Duck is a 2005 American drama film by director-writer-producer Nic Bettauer.  It stars Philip Baker Hall.  The film is a dystopian view of the then-near future of 2009.

Plot
Following the death of his wife, Arthur Pratt (Philip Baker Hall) is on the verge of taking his own life.  However, after he has finished burying his wife's ashes at a nearby park, a duckling crosses his path.  Noticing that the duckling is all alone, Arthur decides to help it find its brace.  Unfortunately, they find its brace has been killed while crossing a road.  In sympathy, Arthur then takes the surviving duckling to his apartment, where he bathes and feeds it.  No longer on the verge of suicide, Arthur commits himself to raising and taking care of the duckling, whom he names “Joe.”

After falling behind on his rent and because his retirement home doesn't allow pets, Arthur is evicted from his apartment and banned from the premises.  Arthur returns with Joe to the park where they first met and is "transformed" into a full-grown duck.  There, Arthur picks up the litter he finds and offers it to a garbage collector (Noel Gugliemi), who informs him that the park is used as a landfill and will soon become a construction site for a shopping mall.

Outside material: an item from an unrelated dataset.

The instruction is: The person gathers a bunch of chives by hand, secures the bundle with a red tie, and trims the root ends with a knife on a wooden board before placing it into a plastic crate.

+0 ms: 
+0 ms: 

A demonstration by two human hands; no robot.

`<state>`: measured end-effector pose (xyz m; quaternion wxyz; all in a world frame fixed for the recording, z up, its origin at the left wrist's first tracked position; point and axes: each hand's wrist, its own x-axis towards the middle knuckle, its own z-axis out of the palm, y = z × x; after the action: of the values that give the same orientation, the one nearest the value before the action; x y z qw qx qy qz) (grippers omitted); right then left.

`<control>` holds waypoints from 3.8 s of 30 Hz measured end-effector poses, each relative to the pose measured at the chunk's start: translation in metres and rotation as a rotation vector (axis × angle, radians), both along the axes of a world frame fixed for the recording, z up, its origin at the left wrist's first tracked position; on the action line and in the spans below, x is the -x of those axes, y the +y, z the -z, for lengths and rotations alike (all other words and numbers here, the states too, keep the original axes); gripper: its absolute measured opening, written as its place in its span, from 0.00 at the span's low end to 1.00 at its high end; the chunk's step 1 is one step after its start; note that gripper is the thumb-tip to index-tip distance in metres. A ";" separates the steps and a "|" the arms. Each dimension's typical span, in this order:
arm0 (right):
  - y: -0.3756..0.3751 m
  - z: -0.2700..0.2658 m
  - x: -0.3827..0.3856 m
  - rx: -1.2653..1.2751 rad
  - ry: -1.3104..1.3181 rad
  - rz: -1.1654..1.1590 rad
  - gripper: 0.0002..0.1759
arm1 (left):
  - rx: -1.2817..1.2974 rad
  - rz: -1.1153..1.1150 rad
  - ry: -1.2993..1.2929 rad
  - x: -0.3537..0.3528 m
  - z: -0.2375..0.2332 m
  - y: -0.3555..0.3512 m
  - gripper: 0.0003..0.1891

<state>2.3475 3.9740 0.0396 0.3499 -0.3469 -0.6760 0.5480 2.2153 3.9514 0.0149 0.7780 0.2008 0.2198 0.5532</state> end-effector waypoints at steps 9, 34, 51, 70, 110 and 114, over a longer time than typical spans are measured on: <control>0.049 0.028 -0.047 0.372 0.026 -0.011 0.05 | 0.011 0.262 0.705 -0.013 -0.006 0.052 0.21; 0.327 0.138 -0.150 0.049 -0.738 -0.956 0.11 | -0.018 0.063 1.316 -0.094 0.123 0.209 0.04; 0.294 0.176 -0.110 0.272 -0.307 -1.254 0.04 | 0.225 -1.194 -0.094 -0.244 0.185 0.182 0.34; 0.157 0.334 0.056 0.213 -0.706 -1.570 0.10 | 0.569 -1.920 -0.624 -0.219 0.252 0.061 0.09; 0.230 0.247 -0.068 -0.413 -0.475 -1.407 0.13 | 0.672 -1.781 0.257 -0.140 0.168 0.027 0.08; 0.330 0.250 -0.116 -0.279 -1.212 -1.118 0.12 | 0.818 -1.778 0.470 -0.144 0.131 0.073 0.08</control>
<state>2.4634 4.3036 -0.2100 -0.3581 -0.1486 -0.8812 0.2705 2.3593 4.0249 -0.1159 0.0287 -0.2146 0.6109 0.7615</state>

Workers from a septic and sewage service arrive to drain the pond on which they are living.  They try to chase Joe away, but Joe hasn't learned to fly.  The workers then start throwing rocks etc. at Joe, and Arthur comes to his rescue.  Following a quarrel with the workers, the fire department, members of a psychological evaluation team, the city's animal control and finally the police, Arthur and Joe leave the park for good and set out on a new journey.

During their wandering, Arthur and Joe cross paths with a variety of  Los Angeles denizens, including: Norman (Bill Cobbs), a blind man on his way to the beach and his guide dog Trisha; Leopold (Bill Brochtrup), a homeless man to whom Arthur gives a pair of socks; a man (French Stewart) who is also on the verge of suicide because he knows his girlfriend is having an affair with his best friend; and a pedicurist (Amy Hill) whose husband was killed in Vietnam and who has moved to the US looking for a better life for herself and her daughter.

Joe and Arthur make their way to a bridge where Arthur decides it may be best that they go their separate ways. Joe doesn't want to  part from Arthur, but Arthur leaves him anyway. Joe then jumps off the bridge, and quacks in fright upon landing on the creek. Noticing the creek is full of toxic waste, Arthur once again rescues Joe. Arthur apologizes to Joe for abandoning him, telling him "I'd die without you, Joe."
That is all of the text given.